Date: 29 June – 5 July 2026Issue: Vol. 1 · No. 27

Executive Summary

The World Cup Takes Its Cut

The number Macau spent a month bracing for arrived on Wednesday, and it was almost exactly the shape the channel checks had drawn. Gross gaming revenue for June came in at MOP$18.5 billion (US$2.29 billion), down 12.1% year-on-year and 18.1% against May — the SAR's lowest monthly total since September — according to the Gaming Inspection and Coordination Bureau's monthly table. The first half still closed at MOP$126.9 billion (US$15.7 billion), up 6.8% on 2025, but the cushion is thinning: comparisons hardened from May, and the expanded 48-team, 104-match World Cup — more than double the fixtures of a standard continental tournament — is still running, with the Round of 32 underway and roughly three more weeks of football left to divert the discretionary betting dollar.
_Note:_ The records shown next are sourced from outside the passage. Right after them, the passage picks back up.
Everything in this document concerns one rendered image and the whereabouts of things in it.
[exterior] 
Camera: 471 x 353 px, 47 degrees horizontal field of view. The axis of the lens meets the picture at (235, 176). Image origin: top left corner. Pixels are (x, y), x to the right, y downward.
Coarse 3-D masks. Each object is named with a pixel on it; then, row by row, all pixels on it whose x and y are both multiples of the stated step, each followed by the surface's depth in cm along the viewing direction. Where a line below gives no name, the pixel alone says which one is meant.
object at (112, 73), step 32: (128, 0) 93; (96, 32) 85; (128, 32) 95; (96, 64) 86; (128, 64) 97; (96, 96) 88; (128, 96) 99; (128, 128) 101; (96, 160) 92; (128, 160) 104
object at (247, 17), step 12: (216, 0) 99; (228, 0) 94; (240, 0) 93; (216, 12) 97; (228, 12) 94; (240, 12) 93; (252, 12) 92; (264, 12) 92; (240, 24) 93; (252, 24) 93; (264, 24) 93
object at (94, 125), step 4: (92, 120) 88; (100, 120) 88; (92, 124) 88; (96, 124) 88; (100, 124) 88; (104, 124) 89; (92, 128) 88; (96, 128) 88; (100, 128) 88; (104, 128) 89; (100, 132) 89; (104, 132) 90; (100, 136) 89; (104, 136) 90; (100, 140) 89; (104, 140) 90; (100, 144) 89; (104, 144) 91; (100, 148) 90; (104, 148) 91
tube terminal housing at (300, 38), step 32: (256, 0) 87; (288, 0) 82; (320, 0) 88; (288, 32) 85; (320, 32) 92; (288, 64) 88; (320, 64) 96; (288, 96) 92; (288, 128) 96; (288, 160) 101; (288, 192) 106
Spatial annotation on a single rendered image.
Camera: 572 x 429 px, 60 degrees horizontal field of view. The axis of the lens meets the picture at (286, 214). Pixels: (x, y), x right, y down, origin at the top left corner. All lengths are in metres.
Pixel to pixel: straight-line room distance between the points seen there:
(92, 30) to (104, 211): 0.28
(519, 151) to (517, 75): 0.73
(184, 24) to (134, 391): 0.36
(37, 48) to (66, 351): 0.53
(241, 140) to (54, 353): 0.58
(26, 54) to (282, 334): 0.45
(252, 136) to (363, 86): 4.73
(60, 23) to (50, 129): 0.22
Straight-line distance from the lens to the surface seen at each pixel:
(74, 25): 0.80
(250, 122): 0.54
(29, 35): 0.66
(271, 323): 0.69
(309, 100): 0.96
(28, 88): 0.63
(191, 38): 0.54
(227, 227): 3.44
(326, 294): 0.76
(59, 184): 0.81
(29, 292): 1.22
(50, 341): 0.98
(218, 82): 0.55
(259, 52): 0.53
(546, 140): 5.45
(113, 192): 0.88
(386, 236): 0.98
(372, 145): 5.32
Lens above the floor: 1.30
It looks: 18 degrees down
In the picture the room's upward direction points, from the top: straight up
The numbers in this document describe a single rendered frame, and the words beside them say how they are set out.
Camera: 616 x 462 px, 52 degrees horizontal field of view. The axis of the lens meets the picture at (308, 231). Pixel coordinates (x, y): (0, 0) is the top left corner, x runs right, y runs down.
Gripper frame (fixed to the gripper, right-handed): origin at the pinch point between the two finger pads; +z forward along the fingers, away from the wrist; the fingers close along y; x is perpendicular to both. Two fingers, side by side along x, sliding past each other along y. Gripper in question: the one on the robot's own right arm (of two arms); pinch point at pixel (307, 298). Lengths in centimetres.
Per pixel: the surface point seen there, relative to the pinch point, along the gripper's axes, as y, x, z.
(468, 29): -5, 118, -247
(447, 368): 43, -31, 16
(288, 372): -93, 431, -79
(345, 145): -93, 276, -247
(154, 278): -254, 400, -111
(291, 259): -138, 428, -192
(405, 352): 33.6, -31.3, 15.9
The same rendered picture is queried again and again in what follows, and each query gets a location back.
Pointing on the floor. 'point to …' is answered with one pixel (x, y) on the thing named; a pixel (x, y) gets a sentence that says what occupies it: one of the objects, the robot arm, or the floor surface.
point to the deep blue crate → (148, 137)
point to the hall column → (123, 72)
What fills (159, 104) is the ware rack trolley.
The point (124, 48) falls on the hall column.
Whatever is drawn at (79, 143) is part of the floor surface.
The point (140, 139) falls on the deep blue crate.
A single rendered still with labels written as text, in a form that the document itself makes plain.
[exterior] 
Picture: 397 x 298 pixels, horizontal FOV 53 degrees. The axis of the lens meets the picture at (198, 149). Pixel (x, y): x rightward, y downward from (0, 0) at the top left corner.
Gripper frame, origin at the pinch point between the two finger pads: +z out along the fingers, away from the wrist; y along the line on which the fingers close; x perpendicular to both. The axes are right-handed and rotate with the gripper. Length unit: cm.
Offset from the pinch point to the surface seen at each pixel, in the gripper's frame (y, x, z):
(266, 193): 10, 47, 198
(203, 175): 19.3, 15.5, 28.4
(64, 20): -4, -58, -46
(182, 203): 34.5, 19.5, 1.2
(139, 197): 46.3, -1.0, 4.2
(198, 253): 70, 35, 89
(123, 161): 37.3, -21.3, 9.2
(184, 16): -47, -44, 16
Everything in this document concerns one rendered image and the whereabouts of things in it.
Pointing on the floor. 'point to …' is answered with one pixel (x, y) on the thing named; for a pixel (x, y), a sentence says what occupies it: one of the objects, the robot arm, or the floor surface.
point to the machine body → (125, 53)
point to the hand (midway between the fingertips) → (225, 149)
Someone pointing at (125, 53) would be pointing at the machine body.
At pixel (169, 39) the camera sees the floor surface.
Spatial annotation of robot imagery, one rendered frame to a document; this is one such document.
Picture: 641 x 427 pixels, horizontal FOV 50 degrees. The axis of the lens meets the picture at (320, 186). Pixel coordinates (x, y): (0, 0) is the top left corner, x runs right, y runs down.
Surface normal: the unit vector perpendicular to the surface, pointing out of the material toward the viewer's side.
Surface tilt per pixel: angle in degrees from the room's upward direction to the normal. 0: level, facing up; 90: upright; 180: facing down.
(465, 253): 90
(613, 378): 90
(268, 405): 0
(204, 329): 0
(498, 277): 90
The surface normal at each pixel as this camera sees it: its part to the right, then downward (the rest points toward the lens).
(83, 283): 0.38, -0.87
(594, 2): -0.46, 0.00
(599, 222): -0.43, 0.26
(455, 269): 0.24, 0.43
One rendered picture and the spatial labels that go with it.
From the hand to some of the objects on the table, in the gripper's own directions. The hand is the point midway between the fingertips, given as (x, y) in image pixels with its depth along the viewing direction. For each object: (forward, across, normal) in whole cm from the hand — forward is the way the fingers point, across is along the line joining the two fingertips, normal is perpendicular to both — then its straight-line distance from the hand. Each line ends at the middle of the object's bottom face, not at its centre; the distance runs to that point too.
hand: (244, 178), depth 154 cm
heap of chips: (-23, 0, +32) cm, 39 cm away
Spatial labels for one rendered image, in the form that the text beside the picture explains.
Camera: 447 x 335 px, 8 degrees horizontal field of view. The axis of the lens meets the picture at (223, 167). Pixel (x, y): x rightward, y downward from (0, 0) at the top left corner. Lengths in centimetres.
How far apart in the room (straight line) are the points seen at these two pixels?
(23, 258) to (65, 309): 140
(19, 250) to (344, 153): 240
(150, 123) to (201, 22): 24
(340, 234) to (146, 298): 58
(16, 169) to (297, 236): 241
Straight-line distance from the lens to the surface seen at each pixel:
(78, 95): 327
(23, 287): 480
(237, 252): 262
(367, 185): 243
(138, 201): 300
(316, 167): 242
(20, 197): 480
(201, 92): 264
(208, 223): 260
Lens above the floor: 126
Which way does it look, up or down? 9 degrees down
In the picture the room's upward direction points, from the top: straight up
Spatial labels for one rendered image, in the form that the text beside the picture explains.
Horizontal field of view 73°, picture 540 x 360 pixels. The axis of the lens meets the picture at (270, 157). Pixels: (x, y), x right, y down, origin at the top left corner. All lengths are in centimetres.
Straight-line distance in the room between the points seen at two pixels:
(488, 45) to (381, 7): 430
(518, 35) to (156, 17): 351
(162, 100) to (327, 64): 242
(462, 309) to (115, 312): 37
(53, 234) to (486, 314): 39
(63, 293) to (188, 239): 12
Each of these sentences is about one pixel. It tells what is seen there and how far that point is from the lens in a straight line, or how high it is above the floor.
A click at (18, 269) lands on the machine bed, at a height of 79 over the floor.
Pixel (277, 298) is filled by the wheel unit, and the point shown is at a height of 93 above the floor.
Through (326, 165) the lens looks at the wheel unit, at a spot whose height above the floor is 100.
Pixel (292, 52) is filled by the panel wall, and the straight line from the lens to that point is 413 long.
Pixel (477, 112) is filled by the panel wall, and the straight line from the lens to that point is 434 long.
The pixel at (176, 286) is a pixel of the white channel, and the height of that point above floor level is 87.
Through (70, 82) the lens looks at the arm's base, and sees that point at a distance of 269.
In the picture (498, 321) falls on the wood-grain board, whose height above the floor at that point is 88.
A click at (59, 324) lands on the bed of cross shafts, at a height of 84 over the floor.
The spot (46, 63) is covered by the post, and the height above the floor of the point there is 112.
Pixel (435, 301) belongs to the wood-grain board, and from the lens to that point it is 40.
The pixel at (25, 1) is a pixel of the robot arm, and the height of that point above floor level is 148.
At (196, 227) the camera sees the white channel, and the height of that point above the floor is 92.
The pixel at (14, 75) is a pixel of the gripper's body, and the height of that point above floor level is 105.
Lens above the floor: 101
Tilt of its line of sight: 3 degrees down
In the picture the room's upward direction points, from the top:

Macau: the trough arrives on schedule

The print validated rather than surprised. Citigroup had warned in mid-June that the expanded World Cup format could bite harder than previous tournaments precisely because there is simply more football to bet on, and the June result — the first World Cup-affected month in full — behaved accordingly. The operational context matters more than the headline: a floor running 18% below its prior-month run-rate is not a quieter floor, it is a differently loaded one. Reinvestment, comp and credit decisions made against a soft top line carry more integrity risk per decision, and attention — the player's and, candidly, some of the house's — sits with the sport. The World Cup integrity window we flagged when the tournament opened remains open through the final on 19 July.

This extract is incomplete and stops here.